Whether or not he knew it, just before being assassinated while delivering mass in the Chapel of the Hospital de la Divina Providencia in El Salvador, Archbishop Oscar Romero uttered the words that would act as a rallying cry for his supporters: “If I am killed, I shall arise in the Salvadoran people. I say so without boasting, with the greatest humility. … A bishop will die, but God’s church, which is the people, will never perish” (Sandoval 2018).

A week later, tens of thousands of people who went to the capital’s plaza to mourn the archbishop at his funeral would be mercilessly slaughtered when army snipers and death-squad gunmen opened fire on the crowd from above, killing 42 and wounding hundreds (Anderson, 2018). The next 12 years would spell a bloody civil war across El Salvador, but the image of Oscar Romero would offer direction for countless Salvadorans in their fight for human rights.

While many point to the death of Romero and the following events at the plaza as the catalysts for the start of the war, the history of discontent between rival parties and international intervention in El Salvador was long-standing and was pushed to extremes following the failed coup of October 15, 1979, a year before the outbreak of the official civil war (Allison 2012).

A decade before the coup, leftist guerrilla groups began to appear throughout the country in response to mounting abuses of power by the national government.  Nearing the start of the war, a number of grassroots movements including the Armed Forces of Liberation (FAL) and the Armed Forces of National Resistance (FARN) combined to form the Marxist-Leninist guerrilla group the Farabundo Martí National Liberation Front (FMLN).

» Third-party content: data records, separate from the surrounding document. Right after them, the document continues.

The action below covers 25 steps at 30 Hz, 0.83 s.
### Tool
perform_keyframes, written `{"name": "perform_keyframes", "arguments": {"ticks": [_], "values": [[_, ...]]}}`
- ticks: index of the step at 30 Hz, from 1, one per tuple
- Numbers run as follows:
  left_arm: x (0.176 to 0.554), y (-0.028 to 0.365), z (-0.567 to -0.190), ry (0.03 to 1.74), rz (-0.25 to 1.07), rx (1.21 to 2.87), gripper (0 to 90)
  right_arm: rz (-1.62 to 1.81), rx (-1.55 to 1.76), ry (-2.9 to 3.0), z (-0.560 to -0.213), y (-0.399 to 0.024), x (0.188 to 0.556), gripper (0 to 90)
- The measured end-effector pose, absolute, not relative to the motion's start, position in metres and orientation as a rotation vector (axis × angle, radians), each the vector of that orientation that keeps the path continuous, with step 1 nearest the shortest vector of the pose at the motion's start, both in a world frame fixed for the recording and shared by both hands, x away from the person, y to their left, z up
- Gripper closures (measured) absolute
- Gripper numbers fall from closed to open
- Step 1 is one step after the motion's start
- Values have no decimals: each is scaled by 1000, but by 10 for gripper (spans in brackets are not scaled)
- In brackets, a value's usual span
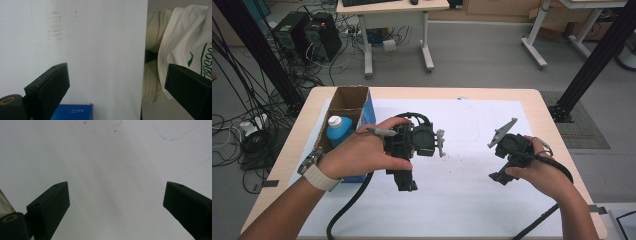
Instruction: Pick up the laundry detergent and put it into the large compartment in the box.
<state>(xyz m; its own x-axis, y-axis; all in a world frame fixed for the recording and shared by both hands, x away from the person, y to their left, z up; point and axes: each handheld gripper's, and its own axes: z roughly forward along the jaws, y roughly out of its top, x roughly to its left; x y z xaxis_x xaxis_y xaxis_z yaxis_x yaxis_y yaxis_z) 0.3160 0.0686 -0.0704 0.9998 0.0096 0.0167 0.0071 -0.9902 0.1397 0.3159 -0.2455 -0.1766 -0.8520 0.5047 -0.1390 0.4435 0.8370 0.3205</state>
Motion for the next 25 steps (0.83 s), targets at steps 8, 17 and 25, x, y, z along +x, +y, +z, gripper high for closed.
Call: {"name": "perform_keyframes", "arguments": {"ticks": [8,17,25], "values": [[316,70,-70,13,27,2999,61,416,734,2802,-177,-247,316,69],[316,70,-70,13,27,2999,61,412,735,2800,-176,-247,315,69],[316,72,-70,18,27,2996,61,414,736,2797,-176,-247,315,69]]}}
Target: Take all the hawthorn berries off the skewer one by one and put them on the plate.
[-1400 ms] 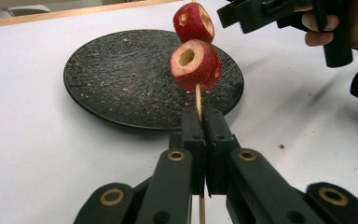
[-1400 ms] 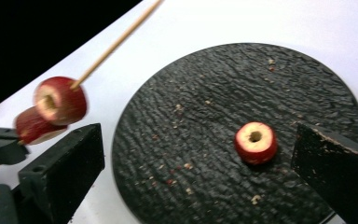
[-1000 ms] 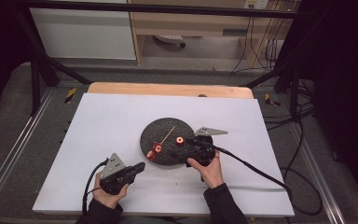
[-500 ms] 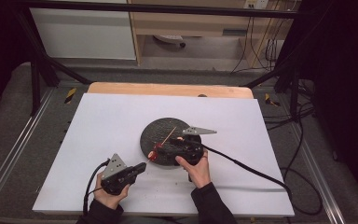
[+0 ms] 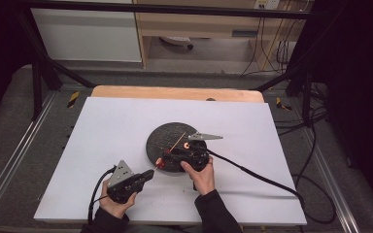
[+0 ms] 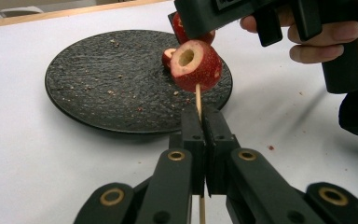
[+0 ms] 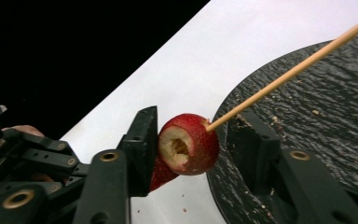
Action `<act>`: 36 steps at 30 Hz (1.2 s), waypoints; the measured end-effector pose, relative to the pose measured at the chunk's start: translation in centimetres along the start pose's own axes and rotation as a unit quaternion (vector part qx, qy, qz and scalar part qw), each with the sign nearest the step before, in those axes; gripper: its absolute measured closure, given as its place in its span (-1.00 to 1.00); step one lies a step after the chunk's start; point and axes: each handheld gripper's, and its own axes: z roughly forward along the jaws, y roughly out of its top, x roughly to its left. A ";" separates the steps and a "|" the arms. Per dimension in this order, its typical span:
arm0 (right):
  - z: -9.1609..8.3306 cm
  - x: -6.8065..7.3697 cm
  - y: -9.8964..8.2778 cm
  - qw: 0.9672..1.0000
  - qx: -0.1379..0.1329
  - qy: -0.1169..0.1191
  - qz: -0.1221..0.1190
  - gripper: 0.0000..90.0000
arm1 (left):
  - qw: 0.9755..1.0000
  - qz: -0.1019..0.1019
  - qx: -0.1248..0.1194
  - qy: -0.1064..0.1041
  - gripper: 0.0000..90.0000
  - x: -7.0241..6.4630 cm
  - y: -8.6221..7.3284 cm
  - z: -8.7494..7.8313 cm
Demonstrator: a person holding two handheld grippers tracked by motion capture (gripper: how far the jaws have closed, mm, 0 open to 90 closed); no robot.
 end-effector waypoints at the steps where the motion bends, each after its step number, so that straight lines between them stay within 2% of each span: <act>1: 0.0 0.0 0.0 1.000 0.001 0.002 0.001 0.27 | 1.000 -0.001 0.000 -0.001 0.96 0.0 0.0 0.0; 4: 0.1 -0.1 -0.1 1.000 0.004 0.006 0.002 0.35 | 1.000 0.000 0.002 -0.001 0.96 -0.1 0.0 0.1; 14: -0.2 -0.1 0.4 1.000 -0.001 0.009 0.004 0.37 | 1.000 0.001 -0.005 -0.001 0.96 -0.1 0.1 -0.1; 20: -0.6 -0.2 0.9 1.000 -0.010 0.000 0.001 0.37 | 1.000 0.002 -0.008 0.001 0.96 -0.1 0.1 -0.2; 36: -2.7 -1.1 3.9 0.999 -0.033 -0.029 -0.005 0.38 | 1.000 0.003 -0.016 -0.002 0.96 -0.1 0.3 -0.6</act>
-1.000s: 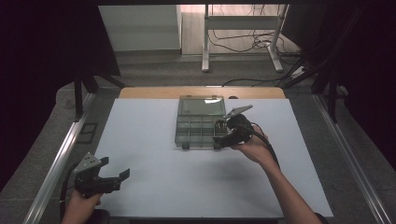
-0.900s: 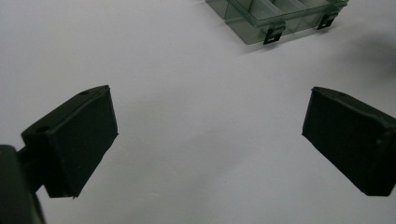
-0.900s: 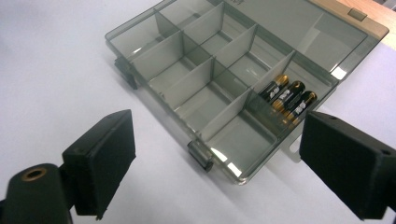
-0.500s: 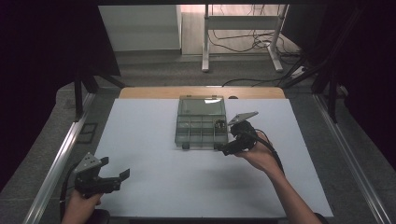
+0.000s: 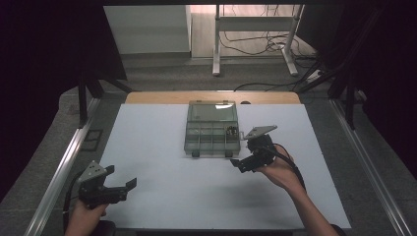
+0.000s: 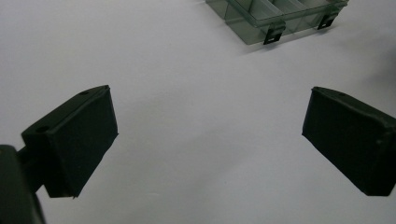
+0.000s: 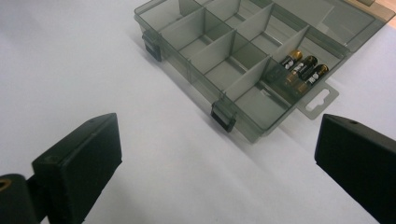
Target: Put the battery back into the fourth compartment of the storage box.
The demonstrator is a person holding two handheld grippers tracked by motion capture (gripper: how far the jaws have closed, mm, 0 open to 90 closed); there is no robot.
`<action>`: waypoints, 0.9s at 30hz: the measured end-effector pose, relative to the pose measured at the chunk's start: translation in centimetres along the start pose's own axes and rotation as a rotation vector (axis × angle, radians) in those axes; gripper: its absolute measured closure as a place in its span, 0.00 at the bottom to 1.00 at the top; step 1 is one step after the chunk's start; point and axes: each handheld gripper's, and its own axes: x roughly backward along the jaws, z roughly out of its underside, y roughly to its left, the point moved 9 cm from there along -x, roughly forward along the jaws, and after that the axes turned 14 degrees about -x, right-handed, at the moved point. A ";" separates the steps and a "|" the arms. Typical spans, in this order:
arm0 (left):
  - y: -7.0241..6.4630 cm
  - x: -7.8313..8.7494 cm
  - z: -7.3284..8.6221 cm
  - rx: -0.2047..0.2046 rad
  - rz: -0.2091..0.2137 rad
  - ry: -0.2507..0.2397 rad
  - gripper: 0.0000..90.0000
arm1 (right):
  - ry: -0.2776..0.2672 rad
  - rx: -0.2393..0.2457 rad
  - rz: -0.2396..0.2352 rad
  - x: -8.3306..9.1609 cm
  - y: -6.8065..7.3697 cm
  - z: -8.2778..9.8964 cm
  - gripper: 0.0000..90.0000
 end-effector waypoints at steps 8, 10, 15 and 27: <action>0.0 0.0 0.0 -0.001 -0.001 0.000 0.04 | -0.007 0.004 0.012 0.8 0.0 1.1 0.00; 0.0 0.0 0.0 -0.001 -0.002 0.000 0.04 | -0.012 0.008 0.022 1.2 -0.1 1.4 0.00; 0.0 0.0 0.0 -0.002 -0.003 0.001 0.04 | -0.017 0.003 0.030 1.8 -0.3 2.0 0.00; 0.0 0.0 0.0 -0.005 -0.006 0.003 0.04 | -0.047 -0.030 0.056 3.9 -0.9 3.6 0.00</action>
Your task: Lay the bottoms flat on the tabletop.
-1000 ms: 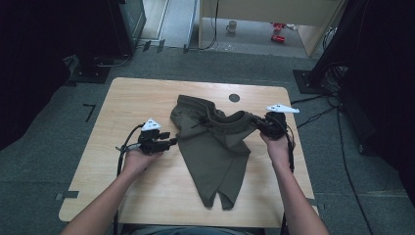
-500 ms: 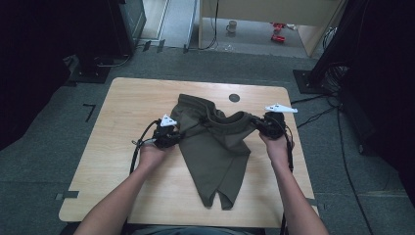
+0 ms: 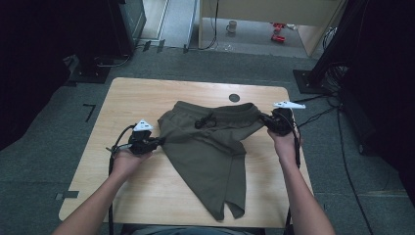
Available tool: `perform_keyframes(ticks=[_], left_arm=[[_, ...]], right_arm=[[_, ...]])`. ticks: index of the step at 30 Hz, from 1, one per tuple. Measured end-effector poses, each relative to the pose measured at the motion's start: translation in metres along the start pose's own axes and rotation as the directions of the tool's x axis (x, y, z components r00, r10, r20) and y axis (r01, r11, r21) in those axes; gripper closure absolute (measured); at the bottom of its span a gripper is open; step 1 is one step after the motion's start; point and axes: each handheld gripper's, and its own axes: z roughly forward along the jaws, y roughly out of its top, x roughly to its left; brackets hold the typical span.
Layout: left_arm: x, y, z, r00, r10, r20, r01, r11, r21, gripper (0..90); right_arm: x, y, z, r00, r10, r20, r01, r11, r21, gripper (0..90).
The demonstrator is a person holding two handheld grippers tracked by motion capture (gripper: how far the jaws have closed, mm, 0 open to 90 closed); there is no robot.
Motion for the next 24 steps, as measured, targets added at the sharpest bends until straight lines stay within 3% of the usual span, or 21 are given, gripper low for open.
perform_keyframes(ticks=[6, 9, 12, 14, 17, 19, 21, 24], left_arm=[[0.005, -0.011, -0.003, 0.9994, -0.034, 0.006, 0.034, 0.9994, 0.004, 86.8], [0.004, -0.008, -0.006, 0.9988, -0.043, 0.022, 0.043, 0.9985, -0.033, 76.0], [0.005, -0.002, -0.011, 0.9962, -0.066, 0.057, 0.069, 0.9966, -0.046, 66.6], [0.006, 0.001, -0.015, 0.9928, -0.087, 0.082, 0.092, 0.9939, -0.061, 62.3], [0.003, 0.005, -0.019, 0.9926, -0.092, 0.079, 0.098, 0.9922, -0.076, 59.8], [-0.002, 0.008, -0.022, 0.9962, -0.061, 0.063, 0.066, 0.9944, -0.083, 59.4], [-0.008, 0.01, -0.026, 0.9997, -0.016, 0.019, 0.018, 0.9952, -0.096, 59.5], [-0.013, 0.013, -0.037, 0.9998, -0.013, 0.013, 0.015, 0.9923, -0.123, 60.5]], right_arm=[[-0.012, 0.0, 0.023, 0.999, -0.007, 0.045, 0.005, 0.999, 0.046, 87.1], [-0.017, -0.002, 0.033, 0.9979, -0.009, 0.064, 0.008, 1.0, 0.015, 69.4], [-0.022, -0.001, 0.032, 0.9971, 0.012, 0.075, -0.012, 1.0, -0.002, 60.2], [-0.022, 0.001, 0.025, 0.9974, 0.023, 0.068, -0.021, 1.0, -0.02, 59.9], [-0.016, 0.002, 0.014, 0.9993, 0.017, 0.035, -0.016, 0.999, -0.028, 65.9], [-0.007, -0.002, 0.009, 0.9999, -0.002, 0.017, 0.002, 1.0, -0.025, 71.3], [0.005, -0.009, 0.005, 0.9996, -0.027, 0.002, 0.027, 0.999, -0.019, 73.7], [0.017, -0.016, 0.001, 0.999, -0.037, -0.023, 0.037, 0.999, -0.015, 76.0]])
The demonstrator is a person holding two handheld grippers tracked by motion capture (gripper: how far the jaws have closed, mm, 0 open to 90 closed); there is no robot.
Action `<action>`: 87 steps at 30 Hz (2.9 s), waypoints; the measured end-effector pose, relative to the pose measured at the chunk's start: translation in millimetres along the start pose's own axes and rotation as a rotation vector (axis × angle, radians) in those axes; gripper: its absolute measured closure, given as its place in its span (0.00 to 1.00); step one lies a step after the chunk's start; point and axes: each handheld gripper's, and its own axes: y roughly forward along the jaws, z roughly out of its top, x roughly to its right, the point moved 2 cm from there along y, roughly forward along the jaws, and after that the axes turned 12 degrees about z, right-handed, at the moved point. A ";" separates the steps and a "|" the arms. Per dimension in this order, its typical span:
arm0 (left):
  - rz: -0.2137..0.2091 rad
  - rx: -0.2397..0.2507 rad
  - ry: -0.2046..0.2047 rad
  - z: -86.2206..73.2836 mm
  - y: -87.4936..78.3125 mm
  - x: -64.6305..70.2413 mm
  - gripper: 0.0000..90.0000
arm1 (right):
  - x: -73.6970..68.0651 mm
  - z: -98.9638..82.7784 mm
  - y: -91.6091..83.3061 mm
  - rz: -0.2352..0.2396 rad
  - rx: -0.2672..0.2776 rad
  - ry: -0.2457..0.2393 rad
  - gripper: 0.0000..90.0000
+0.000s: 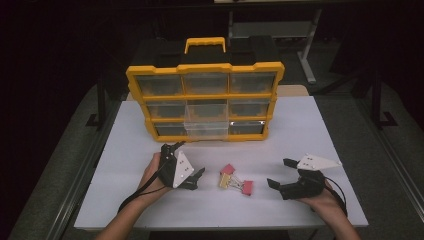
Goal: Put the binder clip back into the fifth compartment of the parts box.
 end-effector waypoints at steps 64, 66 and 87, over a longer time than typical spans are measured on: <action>-0.144 -0.027 -0.469 -28.0 -31.6 -47.9 0.00 | -0.2 0.3 -0.5 -0.005 -0.002 0.000 0.06; -0.137 -0.027 -0.460 -30.4 -35.1 -49.4 0.00 | -0.1 0.3 -0.5 -0.005 -0.001 0.000 0.06; -0.125 -0.015 -0.498 -49.0 -66.2 -50.3 0.00 | -0.8 0.0 1.6 0.019 -0.018 -0.001 0.06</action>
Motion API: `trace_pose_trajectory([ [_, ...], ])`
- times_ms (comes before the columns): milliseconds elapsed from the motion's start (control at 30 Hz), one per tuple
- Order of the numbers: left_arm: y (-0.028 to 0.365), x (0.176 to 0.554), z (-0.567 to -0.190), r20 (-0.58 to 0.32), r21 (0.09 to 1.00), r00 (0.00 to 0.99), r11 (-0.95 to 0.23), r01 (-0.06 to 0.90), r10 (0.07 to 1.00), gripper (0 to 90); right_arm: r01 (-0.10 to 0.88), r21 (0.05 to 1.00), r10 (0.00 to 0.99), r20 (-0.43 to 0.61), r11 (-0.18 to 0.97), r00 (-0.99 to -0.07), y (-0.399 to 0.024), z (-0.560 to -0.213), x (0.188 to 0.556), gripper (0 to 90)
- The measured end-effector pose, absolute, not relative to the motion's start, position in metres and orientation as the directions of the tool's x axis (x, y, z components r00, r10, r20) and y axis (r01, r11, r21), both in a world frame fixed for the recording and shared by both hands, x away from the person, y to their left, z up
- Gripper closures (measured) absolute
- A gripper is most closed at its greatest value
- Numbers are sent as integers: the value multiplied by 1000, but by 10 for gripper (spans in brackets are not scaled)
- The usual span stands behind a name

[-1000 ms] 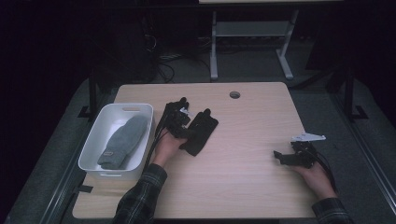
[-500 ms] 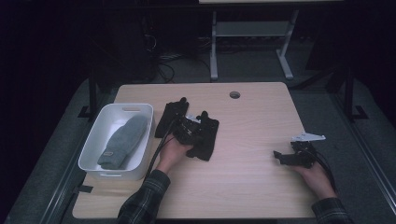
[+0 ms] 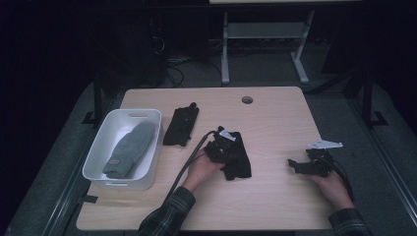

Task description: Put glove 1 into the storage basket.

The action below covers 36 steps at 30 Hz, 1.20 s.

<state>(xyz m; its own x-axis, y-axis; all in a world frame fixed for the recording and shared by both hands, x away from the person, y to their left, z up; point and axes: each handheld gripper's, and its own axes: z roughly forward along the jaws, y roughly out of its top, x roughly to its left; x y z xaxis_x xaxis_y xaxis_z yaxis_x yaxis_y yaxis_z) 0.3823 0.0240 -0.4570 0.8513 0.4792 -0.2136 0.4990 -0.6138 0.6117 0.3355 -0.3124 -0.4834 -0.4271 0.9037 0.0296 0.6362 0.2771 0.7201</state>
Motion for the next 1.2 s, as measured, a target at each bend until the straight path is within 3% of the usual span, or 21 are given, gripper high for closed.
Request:
trace_pose_trajectory([
  [233, 6, 371, -458, -221, 617, 877, -635, 464, 427, 894, 636, 720, 903, 30, 278, -428, -312, -483, 336, 131],
  [467, 19, 369, -442, -200, 638, 876, -620, 457, 439, 885, 634, 720, 901, 29, 281, -432, -312, -483, 335, 136],
  [533, 29, 369, -433, -194, 652, 873, -606, 456, 448, 826, 626, 707, 894, -23, 331, -447, -308, -476, 333, 268],
  [567, 35, 370, -430, -179, 651, 875, -613, 448, 450, 826, 626, 707, 894, -23, 331, -447, -308, -476, 333, 268],
  [633, 53, 371, -422, -167, 657, 866, -602, 454, 471, 743, 606, 730, 879, 15, 317, -477, -302, -466, 332, 472],
  [667, 58, 371, -421, -168, 663, 855, -586, 467, 491, 709, 594, 737, 867, 20, 323, -497, -298, -463, 331, 534],
  [700, 58, 371, -421, -168, 663, 855, -586, 467, 491, 666, 594, 737, 867, 20, 323, -497, -298, -463, 331, 534],
  [733, 70, 372, -418, -144, 659, 850, -591, 465, 507, 636, 574, 746, 839, 36, 338, -542, -286, -458, 329, 673],
  [867, 93, 368, -417, -134, 669, 832, -571, 476, 538, 516, 558, 744, 773, 88, 368, -628, -257, -451, 329, 890],
  [1067, 118, 361, -428, -139, 666, 819, -559, 493, 557, 369, 532, 741, 703, 115, 410, -702, -221, -451, 335, 900],
  [1200, 124, 357, -434, -130, 654, 818, -572, 496, 560, 341, 534, 728, 683, 125, 429, -719, -205, -453, 337, 900],
])
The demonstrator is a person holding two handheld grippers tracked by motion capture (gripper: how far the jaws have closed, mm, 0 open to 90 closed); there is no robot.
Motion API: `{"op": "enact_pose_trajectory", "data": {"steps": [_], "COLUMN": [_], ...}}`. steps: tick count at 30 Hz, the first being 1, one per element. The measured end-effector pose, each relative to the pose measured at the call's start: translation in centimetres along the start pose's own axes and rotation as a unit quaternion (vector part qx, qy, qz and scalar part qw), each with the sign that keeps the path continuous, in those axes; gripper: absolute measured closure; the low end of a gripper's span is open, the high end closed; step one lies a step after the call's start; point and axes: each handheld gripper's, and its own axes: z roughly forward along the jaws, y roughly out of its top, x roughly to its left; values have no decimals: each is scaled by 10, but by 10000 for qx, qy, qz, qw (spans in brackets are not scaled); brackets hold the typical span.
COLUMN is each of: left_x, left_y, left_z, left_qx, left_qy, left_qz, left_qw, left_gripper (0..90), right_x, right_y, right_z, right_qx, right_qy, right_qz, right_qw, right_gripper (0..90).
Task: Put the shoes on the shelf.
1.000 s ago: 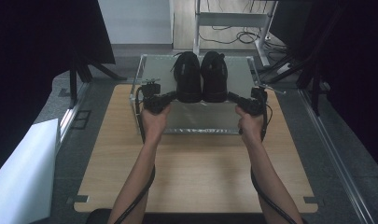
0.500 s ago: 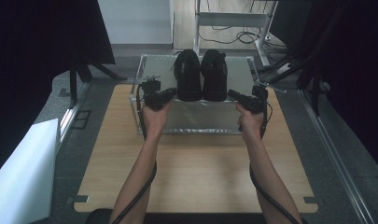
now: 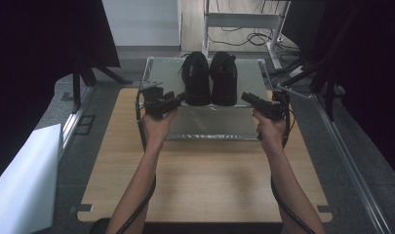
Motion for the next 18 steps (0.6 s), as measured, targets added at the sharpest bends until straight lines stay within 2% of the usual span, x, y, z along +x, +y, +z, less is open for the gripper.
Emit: {"op": "enact_pose_trajectory", "data": {"steps": [3,8,14,18], "left_x": [0,1,4,4], "left_y": [-7,-19,-33,-43], "left_z": [-5,-15,-29,-36], "left_qx": [-16,-14,11,88], "left_qy": [-58,-106,-404,-346], "left_qz": [22,159,195,390], "left_qw": [10000,9998,9990,9986], "left_gripper": [439,370,323,277], "right_x": [-2,-5,-5,-2], "right_y": [-3,-10,-22,-31], "right_z": [-8,-18,-29,-35], "right_qx": [3,50,159,229], "right_qy": [84,106,48,81], "right_qz": [-42,-276,-814,-1082], "right_qw": [10000,9996,9965,9938], "right_gripper": [565,519,481,461]}}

The band would ultimately name its primary rival as the government of El Salvador (Allison 2012).

Despite its internal roots, the conflict would prove to be an international affair, as well, with the United States providing $1 million USD of support for the Salvadoran government each day, and the FMLN receiving aid from Nicaragua, Cuba, Costa Rica and Mexico, although it is not yet known how much the FMLN benefitted from its international backers (Allison 2012).

However, before international interests could begin shaping the civil war, moderate elements within the military staged the 1979 coup in a final attempt to evade what was seen as an inevitable confrontation between the two radical groups.  French sociologist Guilles Bataillon considered the coup as a distinctly Salvadoran effort to prevent conflict (Allison 2012).

Romero would place a colossal target on his back with his support of the coup, but he would unintentionally transform himself into a national enemy with his sermons preaching the defense of the poor and indigenous and questioning the government’s history of human rights abuses. Many believe one of his final messages, in which Romero asked the Army to defy the generals killing their brothers and sisters, was the speech that led military officials to order his death. In addition to the content of his orations, the government found the ample reach of Romero’s masses to be threatening to their authority.  Owing to the radio broadcasting of his church services, Romero’s message arrived all over the country, affecting thousands of people anxious to have their demands heard (Leanos 2018). In his final live broadcast would also record the sound of the gunshot that ended his life (Anderson 2018).

The order to kill Oscar Romero came from Army Major Roberto D’Aubuisson, who was trained at the U.S. Army School of the Americas (Sandoval 2018).  Despite widespread knowledge of his involvement, the Reagan Administration, which was effectively leading the Salvadoran counterinsurgency campaign, turned a blind eye to the situation, and D’Aubuisson was never tried (Anderson 2018).

Similarly, the Catholic Church decided to turn its back on its members in El Salvador.  Within a year of Romero’s murder, members of the country’s National Guard raped and killed three American nuns and a Catholic parishioner, and in the next decade more than a dozen priests were killed.  Pope John Paul II, who was opposed to leftist liberation theology, chose not to seek justice for Romero and his counterparts in El Salvador, and the subject of the archbishop became a taboo topic for the remainder of the war both in the church and amongst Salvadorans (Anderson 2018).

The current leader of the Catholic Church, Argentine Pope Francis, who was well acquainted with right-wing death squads that killed and disappeared thousands of people in his own country during its military dictatorship from 1976 to 1983, made one of his first actions in the Vatican the initiation of Romero’s canonization (Anderson 2018). Such recognition of Romero’s sacrifice for his community perhaps triggered the country’s move for legal recourse, as well.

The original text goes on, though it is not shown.